The law relating to Income Tax is one of the most complicated law of India. A number of different documents cover the various aspects of Income Tax provisions and one has to go through all these documents (sources) to have a through knowledge of it. These documents are known as ‘Sources Of Law Relating To Income Tax’ and are as follows
(1) Income Tax Act, 1961.
On the recommendation of Law Commission and Direct Taxes Administration Enquiry Committee chaired by Sh. Mahavir Tyagi, a bill was framed. This bill was referred to a select committee and was finally passed in September, 1961. This Act came into force from April 1, 1962 in whole of the country. Income Tax Act, 1961 is a comprehensive Act which consists of 298 sections and many subsections grouped under XXIII Chapters along with XIV Schedules. The Act contains detailed provisions regarding applicability, basis of charge, residential status, heads of income, clubbing provisions, set-off of losses, deductions, exemptions and assessment procedures involving appeals, penalities and filing of return etc.

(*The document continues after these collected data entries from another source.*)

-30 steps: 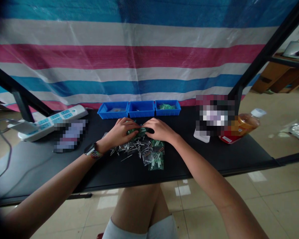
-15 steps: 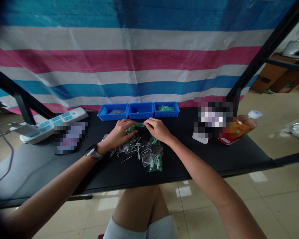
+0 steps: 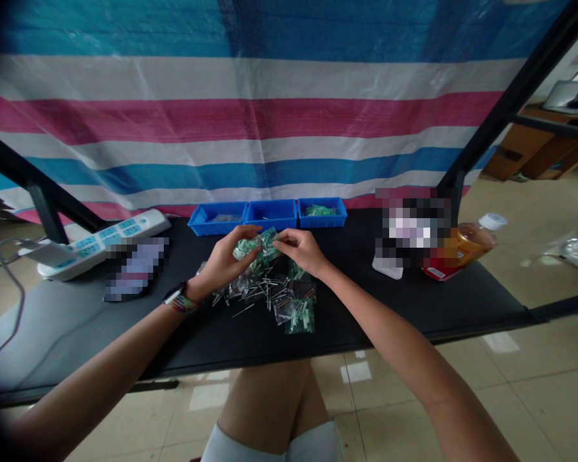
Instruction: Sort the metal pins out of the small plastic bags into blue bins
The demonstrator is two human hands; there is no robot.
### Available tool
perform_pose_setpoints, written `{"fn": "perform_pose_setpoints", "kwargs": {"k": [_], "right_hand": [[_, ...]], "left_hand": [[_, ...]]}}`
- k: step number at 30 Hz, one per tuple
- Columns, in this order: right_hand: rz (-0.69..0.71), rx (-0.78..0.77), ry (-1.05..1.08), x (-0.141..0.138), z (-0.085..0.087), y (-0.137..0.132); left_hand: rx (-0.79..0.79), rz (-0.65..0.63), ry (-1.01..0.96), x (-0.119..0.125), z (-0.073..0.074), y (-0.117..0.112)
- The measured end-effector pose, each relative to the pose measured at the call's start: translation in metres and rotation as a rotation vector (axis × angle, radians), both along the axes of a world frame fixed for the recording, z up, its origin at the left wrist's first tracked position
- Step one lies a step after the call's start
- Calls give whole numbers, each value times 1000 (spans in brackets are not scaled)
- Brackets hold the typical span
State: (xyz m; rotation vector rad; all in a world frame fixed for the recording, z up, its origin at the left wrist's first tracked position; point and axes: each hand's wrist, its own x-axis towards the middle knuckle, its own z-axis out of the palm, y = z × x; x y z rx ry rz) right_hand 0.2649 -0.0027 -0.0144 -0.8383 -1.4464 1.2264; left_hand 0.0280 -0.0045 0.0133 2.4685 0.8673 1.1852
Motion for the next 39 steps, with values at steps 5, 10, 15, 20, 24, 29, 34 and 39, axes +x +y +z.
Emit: {"fn": "perform_pose_setpoints", "kwargs": {"k": [5,10,15,20,24,29,34,39], "right_hand": [[40,-119,118,-1,2,-2],[93,-156,146,-3,8,-10],[96,-75,64,-1,11,-12],[16,32,-53,-3,11,-12],[14,13,-22,-5,11,-12],[39,-48,29,-4,12,-11],[-33,-60,63,-2,11,-9],[34,-120,52,-2,13,-10]], "left_hand": [[234,-29,140,-1,8,-4],[255,-86,109,-1,9,-3],[73,0,-80,2,4,-2],[-190,39,-198,4,3,-3],[-332,7,-235,6,2,-4],[-340,-37,-265,6,1,-4],[-47,-12,-121,1,2,-2],[167,21,57,-2,6,-3]]}}
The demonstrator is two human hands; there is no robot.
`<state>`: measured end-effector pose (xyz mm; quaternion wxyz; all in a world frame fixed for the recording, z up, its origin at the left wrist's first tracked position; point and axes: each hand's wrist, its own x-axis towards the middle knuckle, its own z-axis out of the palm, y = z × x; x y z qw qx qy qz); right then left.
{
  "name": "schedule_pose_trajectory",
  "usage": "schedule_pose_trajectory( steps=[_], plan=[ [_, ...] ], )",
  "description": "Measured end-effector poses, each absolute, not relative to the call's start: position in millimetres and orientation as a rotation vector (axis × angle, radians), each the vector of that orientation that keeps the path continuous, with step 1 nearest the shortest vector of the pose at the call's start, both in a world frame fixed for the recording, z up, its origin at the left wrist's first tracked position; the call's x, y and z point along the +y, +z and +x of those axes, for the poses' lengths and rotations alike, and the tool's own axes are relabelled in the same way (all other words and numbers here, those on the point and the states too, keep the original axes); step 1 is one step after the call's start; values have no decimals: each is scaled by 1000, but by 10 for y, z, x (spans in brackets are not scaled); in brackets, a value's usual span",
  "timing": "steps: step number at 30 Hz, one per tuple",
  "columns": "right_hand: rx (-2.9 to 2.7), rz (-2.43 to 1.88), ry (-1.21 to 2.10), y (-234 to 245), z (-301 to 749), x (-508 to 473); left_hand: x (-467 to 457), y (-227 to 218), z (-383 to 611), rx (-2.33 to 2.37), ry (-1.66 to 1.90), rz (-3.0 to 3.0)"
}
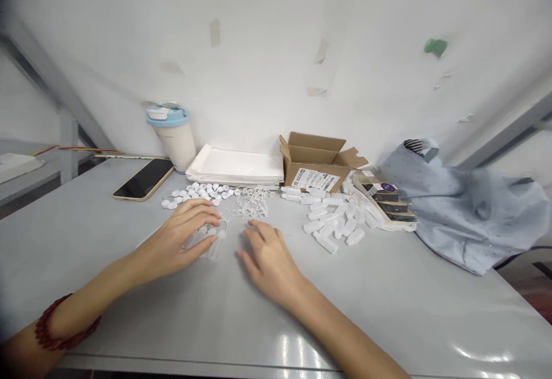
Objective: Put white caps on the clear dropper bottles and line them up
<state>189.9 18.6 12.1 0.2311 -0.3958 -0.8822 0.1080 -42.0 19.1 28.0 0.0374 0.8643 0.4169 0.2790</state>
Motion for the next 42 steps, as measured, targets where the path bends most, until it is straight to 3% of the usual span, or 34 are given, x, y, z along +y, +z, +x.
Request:
schedule_pose_trajectory(
  steps=[5, 11, 17, 22, 42],
  plan=[
    [-2394, -1411, 208, 293, 2230, 488, 259, 256, -411, 1343, 889, 2598],
    [-2406, -1865, 88, 486, 2613, 700, 520, 312, -340, 1168, 609, 2788],
    [-2437, -1964, 197, 569, 2713, 694, 785, 377, -198, 1192, 270, 2874],
    [-2501, -2028, 169, 614, 2639, 650, 811, 336, -158, 1221, 215, 2848],
    [-2548, -1990, 17, 426, 2628, 719, 729, 283, -367, 1579, 912, 2173]
  ],
)
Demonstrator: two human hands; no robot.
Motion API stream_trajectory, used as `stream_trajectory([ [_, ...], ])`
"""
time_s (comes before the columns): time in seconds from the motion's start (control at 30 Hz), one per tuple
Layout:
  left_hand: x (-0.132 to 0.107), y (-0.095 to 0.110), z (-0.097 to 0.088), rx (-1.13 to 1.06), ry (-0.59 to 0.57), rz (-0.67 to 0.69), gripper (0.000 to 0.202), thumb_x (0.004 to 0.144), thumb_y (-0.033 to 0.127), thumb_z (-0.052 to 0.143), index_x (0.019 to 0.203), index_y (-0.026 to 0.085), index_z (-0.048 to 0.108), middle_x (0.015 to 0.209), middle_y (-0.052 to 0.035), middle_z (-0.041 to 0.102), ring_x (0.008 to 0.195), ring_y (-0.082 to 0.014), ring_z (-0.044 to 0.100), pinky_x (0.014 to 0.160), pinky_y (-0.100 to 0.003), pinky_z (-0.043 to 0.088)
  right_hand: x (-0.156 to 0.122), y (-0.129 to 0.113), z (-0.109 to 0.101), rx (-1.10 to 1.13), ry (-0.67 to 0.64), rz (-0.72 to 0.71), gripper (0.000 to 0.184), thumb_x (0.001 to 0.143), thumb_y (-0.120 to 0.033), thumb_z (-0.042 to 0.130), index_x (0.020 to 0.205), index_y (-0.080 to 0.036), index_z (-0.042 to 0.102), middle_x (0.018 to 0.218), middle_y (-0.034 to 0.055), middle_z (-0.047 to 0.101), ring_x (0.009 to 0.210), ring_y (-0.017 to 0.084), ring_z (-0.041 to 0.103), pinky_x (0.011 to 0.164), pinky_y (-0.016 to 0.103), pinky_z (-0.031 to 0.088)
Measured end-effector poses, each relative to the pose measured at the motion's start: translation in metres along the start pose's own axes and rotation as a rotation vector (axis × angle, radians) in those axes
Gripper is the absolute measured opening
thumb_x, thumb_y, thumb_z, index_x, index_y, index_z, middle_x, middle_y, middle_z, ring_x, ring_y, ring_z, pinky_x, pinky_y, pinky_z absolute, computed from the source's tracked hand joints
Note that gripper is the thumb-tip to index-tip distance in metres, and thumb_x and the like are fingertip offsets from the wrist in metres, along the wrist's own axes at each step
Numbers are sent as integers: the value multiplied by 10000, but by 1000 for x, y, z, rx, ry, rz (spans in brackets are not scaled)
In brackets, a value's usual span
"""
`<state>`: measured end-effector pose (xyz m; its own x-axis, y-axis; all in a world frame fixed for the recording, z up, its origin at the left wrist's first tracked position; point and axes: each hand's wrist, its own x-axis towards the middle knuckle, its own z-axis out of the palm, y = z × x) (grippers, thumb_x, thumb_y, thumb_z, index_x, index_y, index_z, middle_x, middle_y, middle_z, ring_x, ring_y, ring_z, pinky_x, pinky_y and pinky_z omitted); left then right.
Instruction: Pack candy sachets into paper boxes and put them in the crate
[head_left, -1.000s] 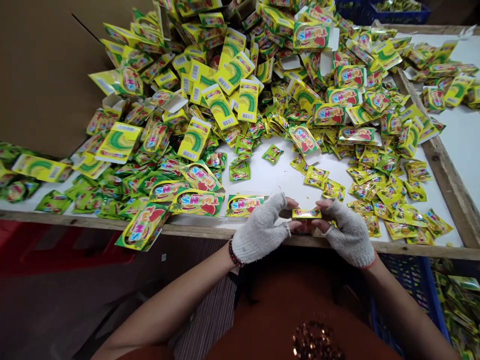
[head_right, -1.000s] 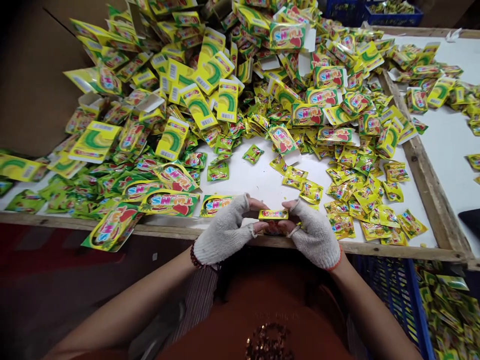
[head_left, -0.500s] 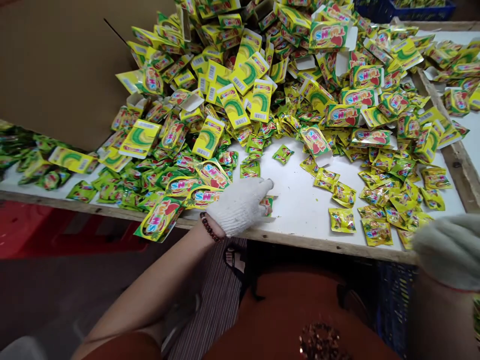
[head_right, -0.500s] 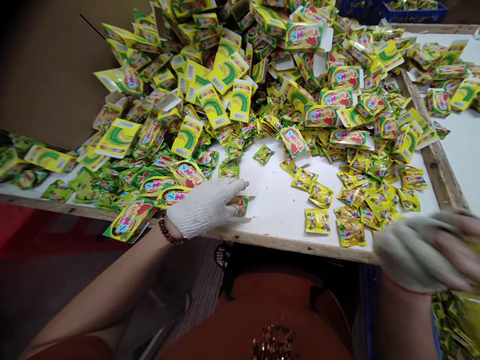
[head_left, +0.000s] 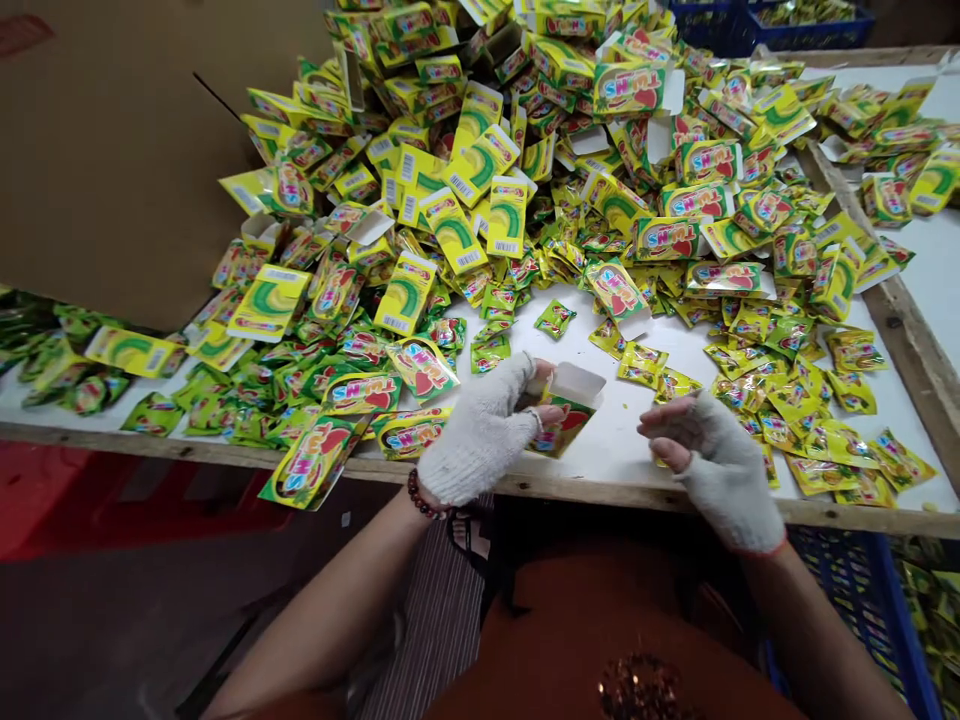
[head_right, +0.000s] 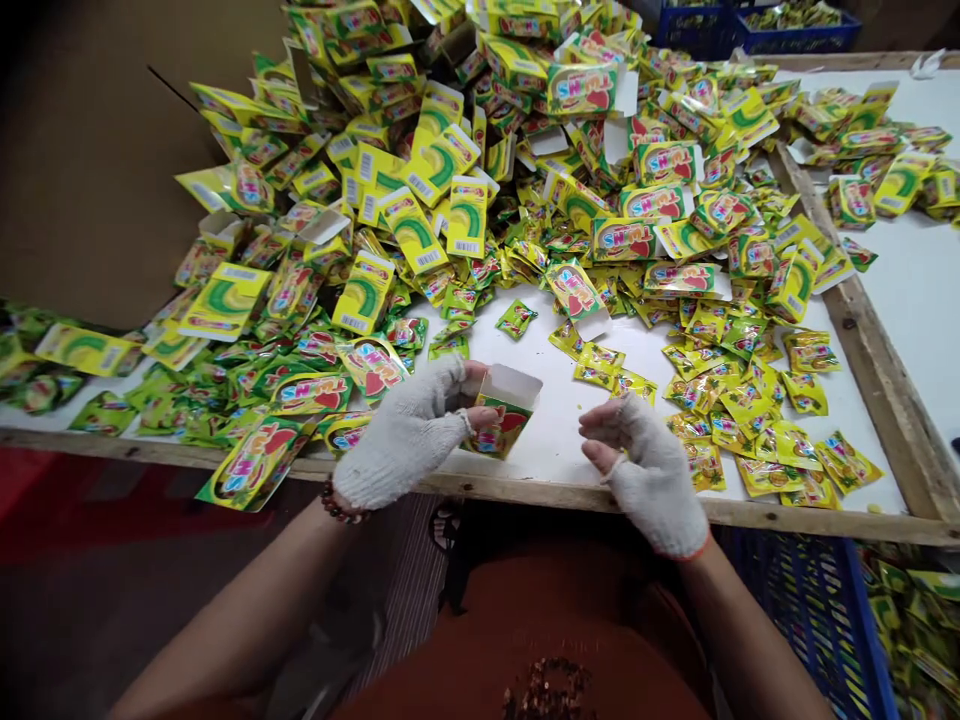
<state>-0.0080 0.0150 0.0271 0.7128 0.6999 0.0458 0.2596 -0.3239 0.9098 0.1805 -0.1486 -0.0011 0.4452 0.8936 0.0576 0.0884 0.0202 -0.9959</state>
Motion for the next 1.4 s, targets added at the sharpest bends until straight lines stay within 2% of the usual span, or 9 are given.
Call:
stream_trajectory([
  [0.13, -8, -8, 40, -447, 38, -96, 434, 793, 281, 729, 1094, 198, 427, 914, -44, 701, 851, -192, 718, 746, -310, 587, 5, 18, 16, -96, 44, -108, 308, 857, -285, 715, 1124, -240, 570, 1124, 73, 680, 1005, 201, 688, 873, 360, 581],
  [0.3, -15, -23, 65, -364, 57, -5, 327, 826, 306, 712, 1058, 195, 509, 986, -53, 699, 890, -175, 709, 776, -291, 582, 8, 23, 10, -381, 40, -225, 198, 891, -258, 650, 1087, -235, 657, 1039, 56, 729, 951, 214, 699, 852, 361, 573],
  [0.5, -16, -23, 54, -80, 51, 91, 152, 870, 315, 666, 922, 173, 688, 897, -57, 729, 852, -186, 680, 791, -318, 556, 14, 9, 8, -483, -115, -248, 158, 910, -224, 584, 950, -219, 737, 851, 40, 745, 802, 207, 702, 712, 321, 560],
  [0.6, -14, -19, 56, -226, 80, 49, 215, 860, 348, 677, 985, 175, 651, 862, -45, 716, 810, -172, 682, 752, -296, 561, 14, 10, 12, -403, -82, -164, 165, 903, -248, 599, 1028, -212, 700, 914, 47, 743, 842, 211, 703, 758, 337, 564],
  [0.7, -12, -20, 59, -407, 71, -16, 435, 830, 358, 713, 1192, 167, 566, 906, -51, 717, 816, -169, 697, 728, -276, 570, 13, 14, 14, -294, -12, -141, 359, 901, -248, 605, 1256, -208, 584, 1023, 62, 734, 902, 205, 708, 783, 328, 570],
  [0.83, -16, -23, 55, -168, 71, 145, 166, 875, 280, 659, 988, 164, 697, 941, -70, 733, 872, -172, 687, 804, -292, 553, 11, 11, 10, -523, -78, -350, 172, 917, -203, 582, 1060, -228, 674, 887, 35, 725, 797, 181, 685, 717, 289, 538],
  [0.97, -22, -14, 46, -92, 47, 310, 151, 885, 301, 669, 909, 162, 722, 950, -74, 740, 895, -178, 688, 835, -296, 543, 9, 2, 8, -560, -159, -541, 145, 953, -256, 562, 999, -207, 690, 838, 42, 716, 758, 171, 668, 674, 272, 507],
  [1.2, -18, 7, 40, -93, -47, 65, 174, 909, 296, 645, 887, 139, 716, 789, -38, 725, 713, -134, 666, 651, -226, 525, 13, -9, 11, -525, -144, -370, 106, 928, -267, 636, 931, -205, 722, 763, -1, 708, 671, 133, 645, 617, 246, 477],
  [1.4, -20, -13, 35, 53, -16, 549, 104, 922, 169, 597, 965, 160, 691, 939, -86, 730, 856, -144, 695, 744, -234, 557, 17, -5, -5, -472, -344, -582, 241, 931, -134, 583, 1114, -239, 698, 933, 40, 749, 838, 152, 712, 727, 252, 556],
])
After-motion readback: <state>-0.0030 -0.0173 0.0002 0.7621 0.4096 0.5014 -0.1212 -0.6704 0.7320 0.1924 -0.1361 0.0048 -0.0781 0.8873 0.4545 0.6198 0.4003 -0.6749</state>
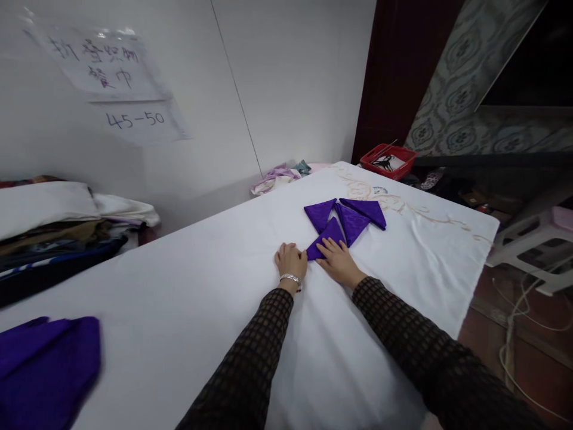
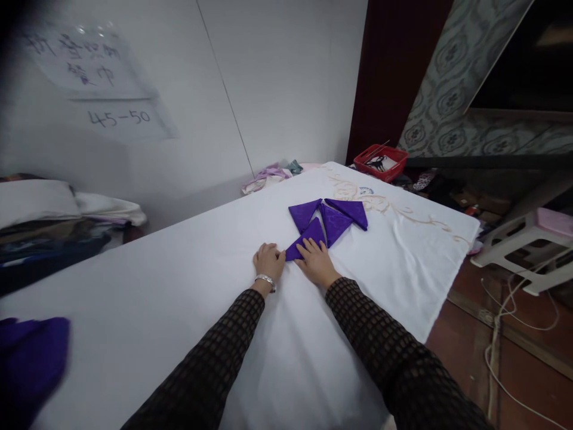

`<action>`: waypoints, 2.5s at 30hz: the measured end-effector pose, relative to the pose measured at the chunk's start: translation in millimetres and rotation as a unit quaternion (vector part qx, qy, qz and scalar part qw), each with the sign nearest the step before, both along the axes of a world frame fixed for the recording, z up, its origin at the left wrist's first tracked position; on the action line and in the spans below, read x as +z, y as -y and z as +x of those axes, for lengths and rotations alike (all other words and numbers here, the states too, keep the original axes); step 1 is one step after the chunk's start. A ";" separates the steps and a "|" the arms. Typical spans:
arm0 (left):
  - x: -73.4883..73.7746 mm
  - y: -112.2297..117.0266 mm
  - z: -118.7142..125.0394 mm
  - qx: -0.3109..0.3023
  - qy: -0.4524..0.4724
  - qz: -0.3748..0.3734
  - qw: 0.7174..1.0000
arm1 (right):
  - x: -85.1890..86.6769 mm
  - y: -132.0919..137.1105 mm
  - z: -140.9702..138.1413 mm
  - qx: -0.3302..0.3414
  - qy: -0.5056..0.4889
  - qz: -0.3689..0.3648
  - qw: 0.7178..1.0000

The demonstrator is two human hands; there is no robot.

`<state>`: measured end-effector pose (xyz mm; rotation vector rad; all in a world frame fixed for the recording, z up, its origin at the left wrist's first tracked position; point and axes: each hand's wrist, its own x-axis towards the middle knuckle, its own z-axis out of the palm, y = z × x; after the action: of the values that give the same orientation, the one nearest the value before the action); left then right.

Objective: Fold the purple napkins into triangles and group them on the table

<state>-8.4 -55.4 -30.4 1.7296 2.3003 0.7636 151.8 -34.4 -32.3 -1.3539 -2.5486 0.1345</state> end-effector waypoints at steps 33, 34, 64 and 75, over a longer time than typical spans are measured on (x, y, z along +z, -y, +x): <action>-6.7 1.9 -2.9 -0.034 0.011 0.028 0.999 | 14.6 -52.8 -3.2 -0.093 0.064 0.035 0.993; -6.8 1.6 -3.1 -0.034 0.010 0.027 0.999 | 16.3 -49.6 -3.9 -0.090 0.059 0.046 0.993; 2.7 129.6 -62.2 -0.078 0.119 0.134 0.981 | 36.1 114.5 -24.5 0.190 -0.036 -0.037 0.981; -1.1 278.0 -134.8 0.024 0.106 0.137 0.985 | 36.6 203.9 -81.8 0.359 -0.045 -0.113 0.925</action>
<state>-143.2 -333.4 -31.5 1.6062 2.1825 1.2599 69.9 -238.3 4.3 -0.3825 -2.8762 0.6197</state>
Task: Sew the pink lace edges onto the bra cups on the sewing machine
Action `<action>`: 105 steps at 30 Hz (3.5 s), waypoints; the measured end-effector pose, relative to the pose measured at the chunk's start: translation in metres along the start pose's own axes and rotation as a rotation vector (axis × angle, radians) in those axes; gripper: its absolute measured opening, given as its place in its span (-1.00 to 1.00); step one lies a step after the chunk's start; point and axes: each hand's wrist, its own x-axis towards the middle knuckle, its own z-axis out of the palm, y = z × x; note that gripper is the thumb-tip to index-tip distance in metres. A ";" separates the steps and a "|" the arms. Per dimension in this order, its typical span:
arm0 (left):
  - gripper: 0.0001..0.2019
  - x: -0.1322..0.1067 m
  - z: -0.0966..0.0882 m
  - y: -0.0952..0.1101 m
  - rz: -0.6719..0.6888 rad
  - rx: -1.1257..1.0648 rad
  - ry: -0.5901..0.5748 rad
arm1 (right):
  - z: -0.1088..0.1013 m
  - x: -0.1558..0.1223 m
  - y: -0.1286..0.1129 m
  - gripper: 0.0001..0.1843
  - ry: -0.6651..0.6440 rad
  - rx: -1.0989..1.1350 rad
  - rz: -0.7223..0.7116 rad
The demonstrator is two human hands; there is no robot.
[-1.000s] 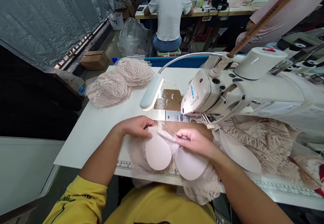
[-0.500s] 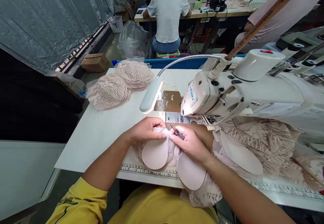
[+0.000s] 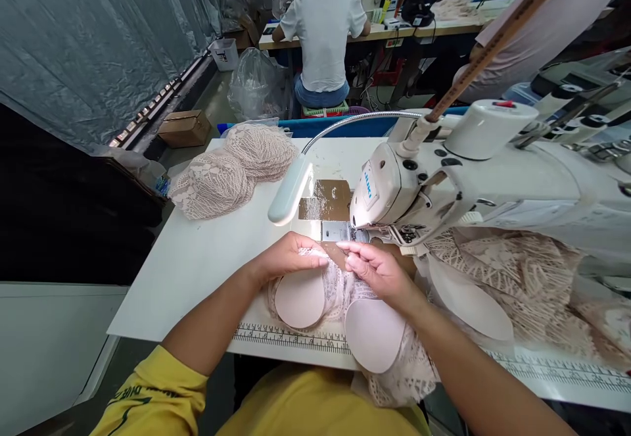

(2) Income Tax Rules, 1962.
The provisions contained in Income Tax Act are duly supported by Income Tax Rules, 1962 that help in carrying out the purposes of the Act. These rules are prepared by ‘Central Board of Direct Taxes” (CBDT) by virtue of power granted to it (i.e., Board) under section 295 of the Income Tax Act, 1961. These rules deal with procedural part of the various aspects of Income Tax.
Certain Examples of Income Tax Rules
(i) Rule 3—Valuation of perquisites for calculating ‘Salary income’.
(ii) Rule 6—Prescribed authority for expenditure on scientific research.
(iii) Rule 7—Splitting up of partly agricultural income and partly non-agricultural income.
(iv) Rule 6DD—Cases and circumstances in which payment exceeding’ 20,000 may be made otherwise than by an account payee cheque or account payee bank draft.
These rules are made applicable by way of notification in the Official Gazette of India and are subject to the control of Central Government.
(3) Annual Finance Act.
Annual Finance Act is an important piece of legislation that updates! amends the Income Tax Act, 1961. It gives effect to the financial proposals of the government for the relevant financial year and is finalised at the beginning of every financial year. It contains
(i) Introduction of new sections to the Income Tax Act, 1961;
(ii) Deletion of certain sections from the Income Tax Act, 1961; and
(iii) Rates of Income Tax for an assessment year, rates of tax for deducted at source for the financial year and rates of advance tax for the relevant financial year.
(4) Circulars and Clarifications issued by CBDT.
The Indian Central Board of Direct Taxes (CBDT) is the apex institution that regulates the overall administration of the direct taxes (IncOme Tax and Wealth Tax) of the country. Section 119 of the Income Tax Act, 1961 empowers CBDT to issue certain orders, instructions and directions to the revenue department (i.e., Income Tax department) to assist in the interpretation of the law. These orders/instructions/directions are issued in the form of circulars/instructions and are required to be followed by the Income Tax authorities. These circulars clarify the ambiguities in statutory provisions and provide greater ease of administration.
(i) CBDT circulars are binding on Income tax department officials.
(ii) Circulars are not binding on assessee.
(iii) Circulars are not binding on CTT (Appeals) and other appellate authorities.
(5) Judicial Decisions/Case Law.
Judicial decisions are also one of the most important source of Income tax law.
(i) Any decision given by any High Court shall be applicable in the particular case.
(ii) Any decision given by the honorable Supreme Court shall be treated as law applicable throughout the country.
(iii) The decision of Supreme Court can be reversed by the Parliament by encasing a law contrary to such decision.